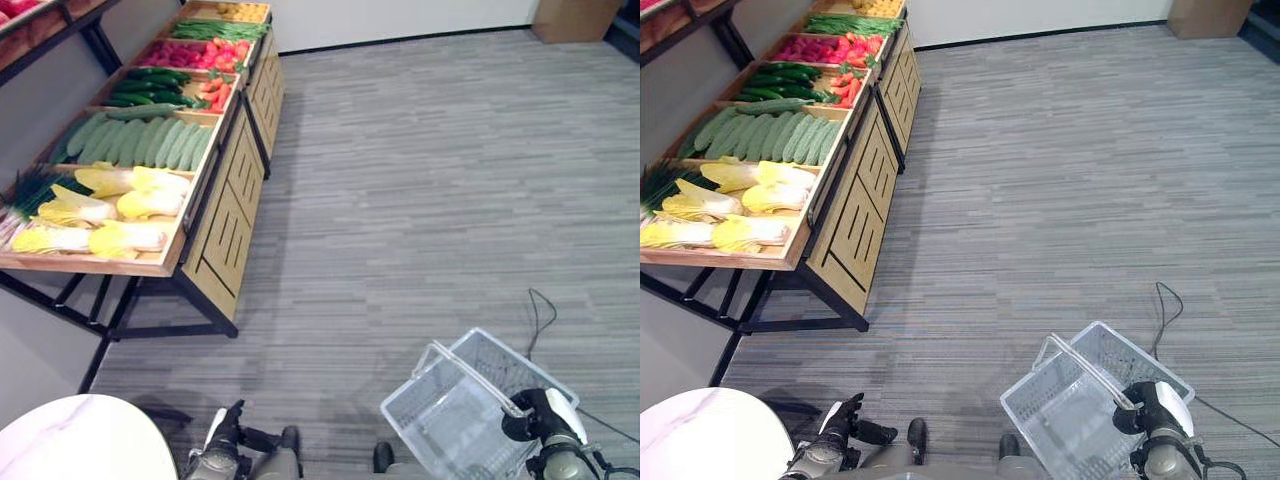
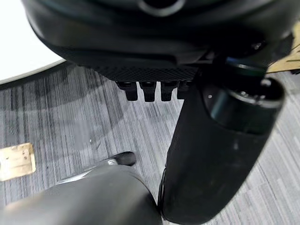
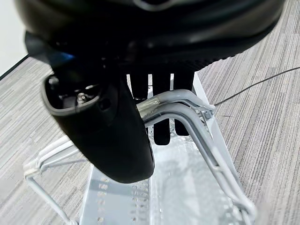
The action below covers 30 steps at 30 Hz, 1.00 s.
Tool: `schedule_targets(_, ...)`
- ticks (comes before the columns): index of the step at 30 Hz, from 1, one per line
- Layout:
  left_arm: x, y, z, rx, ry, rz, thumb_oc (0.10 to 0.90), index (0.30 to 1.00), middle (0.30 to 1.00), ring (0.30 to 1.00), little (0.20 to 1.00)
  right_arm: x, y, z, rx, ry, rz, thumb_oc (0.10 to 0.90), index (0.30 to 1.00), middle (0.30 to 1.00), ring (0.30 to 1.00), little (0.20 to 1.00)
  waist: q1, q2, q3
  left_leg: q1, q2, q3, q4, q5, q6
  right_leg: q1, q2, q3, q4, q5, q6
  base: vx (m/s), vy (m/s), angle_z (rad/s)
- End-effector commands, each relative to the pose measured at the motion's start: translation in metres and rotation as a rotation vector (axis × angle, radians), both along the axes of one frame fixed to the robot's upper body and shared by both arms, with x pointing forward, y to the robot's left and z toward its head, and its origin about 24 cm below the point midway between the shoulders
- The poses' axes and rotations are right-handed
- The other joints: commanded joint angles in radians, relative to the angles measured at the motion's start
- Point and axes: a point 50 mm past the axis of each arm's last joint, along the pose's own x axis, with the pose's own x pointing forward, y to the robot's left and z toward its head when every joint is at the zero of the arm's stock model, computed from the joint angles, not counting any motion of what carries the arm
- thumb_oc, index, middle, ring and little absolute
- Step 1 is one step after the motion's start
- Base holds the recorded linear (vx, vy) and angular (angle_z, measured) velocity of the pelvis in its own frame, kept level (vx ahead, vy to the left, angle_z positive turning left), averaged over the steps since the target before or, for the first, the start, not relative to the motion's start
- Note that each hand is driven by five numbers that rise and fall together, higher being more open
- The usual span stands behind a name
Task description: Get the vegetables into the basket
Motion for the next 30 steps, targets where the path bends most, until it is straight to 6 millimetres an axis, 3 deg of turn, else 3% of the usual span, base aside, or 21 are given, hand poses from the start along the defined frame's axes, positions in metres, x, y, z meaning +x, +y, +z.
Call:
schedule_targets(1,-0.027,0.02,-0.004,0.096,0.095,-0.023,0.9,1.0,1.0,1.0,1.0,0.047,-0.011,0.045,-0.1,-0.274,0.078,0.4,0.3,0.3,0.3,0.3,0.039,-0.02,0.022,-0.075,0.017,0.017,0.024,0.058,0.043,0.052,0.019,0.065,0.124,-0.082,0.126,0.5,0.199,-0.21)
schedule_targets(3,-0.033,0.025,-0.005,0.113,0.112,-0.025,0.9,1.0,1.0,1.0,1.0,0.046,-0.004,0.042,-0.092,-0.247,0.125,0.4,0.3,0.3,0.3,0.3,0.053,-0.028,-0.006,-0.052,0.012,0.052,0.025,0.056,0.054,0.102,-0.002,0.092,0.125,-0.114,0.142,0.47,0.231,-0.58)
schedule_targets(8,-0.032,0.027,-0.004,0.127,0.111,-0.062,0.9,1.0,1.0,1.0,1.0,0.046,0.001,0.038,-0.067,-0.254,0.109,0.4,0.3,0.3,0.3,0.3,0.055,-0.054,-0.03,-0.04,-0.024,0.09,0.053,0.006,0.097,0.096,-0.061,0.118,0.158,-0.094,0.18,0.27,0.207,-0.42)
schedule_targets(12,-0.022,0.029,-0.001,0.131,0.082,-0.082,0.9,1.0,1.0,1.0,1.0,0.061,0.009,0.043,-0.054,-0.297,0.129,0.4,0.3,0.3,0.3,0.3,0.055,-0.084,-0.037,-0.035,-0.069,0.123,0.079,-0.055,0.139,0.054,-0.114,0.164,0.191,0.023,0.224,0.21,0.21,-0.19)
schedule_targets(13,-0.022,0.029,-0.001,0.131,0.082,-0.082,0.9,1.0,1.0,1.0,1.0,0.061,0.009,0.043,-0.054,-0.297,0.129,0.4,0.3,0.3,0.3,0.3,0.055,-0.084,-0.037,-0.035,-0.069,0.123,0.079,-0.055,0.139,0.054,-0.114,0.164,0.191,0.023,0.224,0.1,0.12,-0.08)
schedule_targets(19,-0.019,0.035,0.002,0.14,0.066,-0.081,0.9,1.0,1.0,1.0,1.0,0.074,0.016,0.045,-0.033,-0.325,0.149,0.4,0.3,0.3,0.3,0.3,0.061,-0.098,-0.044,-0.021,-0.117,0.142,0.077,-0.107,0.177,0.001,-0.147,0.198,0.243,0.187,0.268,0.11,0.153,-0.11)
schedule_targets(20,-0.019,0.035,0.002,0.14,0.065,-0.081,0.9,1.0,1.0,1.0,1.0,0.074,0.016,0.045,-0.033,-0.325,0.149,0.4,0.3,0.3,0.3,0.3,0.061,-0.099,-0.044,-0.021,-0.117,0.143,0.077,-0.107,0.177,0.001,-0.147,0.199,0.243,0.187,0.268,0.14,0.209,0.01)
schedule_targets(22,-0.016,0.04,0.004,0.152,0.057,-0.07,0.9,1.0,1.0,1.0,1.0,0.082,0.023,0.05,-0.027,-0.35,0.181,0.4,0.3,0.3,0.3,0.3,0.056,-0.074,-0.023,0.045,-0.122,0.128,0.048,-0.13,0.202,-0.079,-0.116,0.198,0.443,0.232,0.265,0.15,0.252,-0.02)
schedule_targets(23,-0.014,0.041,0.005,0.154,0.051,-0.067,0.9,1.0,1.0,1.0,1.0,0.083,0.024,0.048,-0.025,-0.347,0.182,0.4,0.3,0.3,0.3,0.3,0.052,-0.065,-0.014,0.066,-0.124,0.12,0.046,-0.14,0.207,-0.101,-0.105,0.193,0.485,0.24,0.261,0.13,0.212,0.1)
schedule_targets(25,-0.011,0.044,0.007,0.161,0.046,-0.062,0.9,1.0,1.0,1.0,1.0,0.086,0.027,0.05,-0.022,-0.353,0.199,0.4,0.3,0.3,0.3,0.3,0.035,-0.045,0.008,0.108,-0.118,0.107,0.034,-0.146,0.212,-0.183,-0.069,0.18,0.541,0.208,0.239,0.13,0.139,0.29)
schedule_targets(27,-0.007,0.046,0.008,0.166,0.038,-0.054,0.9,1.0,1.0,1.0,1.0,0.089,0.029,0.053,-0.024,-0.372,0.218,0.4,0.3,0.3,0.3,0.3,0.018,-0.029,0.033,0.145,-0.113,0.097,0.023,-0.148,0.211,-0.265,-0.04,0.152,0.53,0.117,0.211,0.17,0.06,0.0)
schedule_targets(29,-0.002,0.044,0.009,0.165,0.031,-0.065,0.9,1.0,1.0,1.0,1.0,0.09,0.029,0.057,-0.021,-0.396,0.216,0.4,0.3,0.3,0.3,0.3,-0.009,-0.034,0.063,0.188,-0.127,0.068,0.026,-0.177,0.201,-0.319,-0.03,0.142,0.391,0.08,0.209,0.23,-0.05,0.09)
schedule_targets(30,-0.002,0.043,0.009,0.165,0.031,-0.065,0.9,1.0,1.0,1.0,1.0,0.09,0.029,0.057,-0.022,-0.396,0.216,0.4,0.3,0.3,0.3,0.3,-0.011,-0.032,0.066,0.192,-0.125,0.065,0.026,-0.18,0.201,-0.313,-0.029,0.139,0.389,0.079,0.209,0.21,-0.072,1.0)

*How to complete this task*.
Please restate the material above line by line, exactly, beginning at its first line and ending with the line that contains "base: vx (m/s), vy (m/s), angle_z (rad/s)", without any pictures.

*Written response*.
The action below covers 30 steps at 30 Hz, 1.00 s.
Tool: `schedule_targets(_, ...)`
- ticks (comes before the columns): index of the step at 30 Hz, from 1, one per line
- Layout:
  left_arm: x, y, z, rx, ry, rz, thumb_oc (0.10 to 0.90), index (0.30 to 1.00), middle (0.30 to 1.00), ring (0.30 to 1.00), little (0.20 to 1.00)
  right_arm: x, y, z, rx, ry, rz, thumb_oc (0.10 to 0.90), index (0.30 to 1.00), middle (0.30 to 1.00), ring (0.30 to 1.00), little (0.20 to 1.00)
  waist: q1, q2, q3
  left_leg: q1, q2, q3, q4, q5, q6
  right_leg: q1, q2, q3, q4, q5, q6
  base: vx (m/s), vy (m/s), angle_z (rad/s)

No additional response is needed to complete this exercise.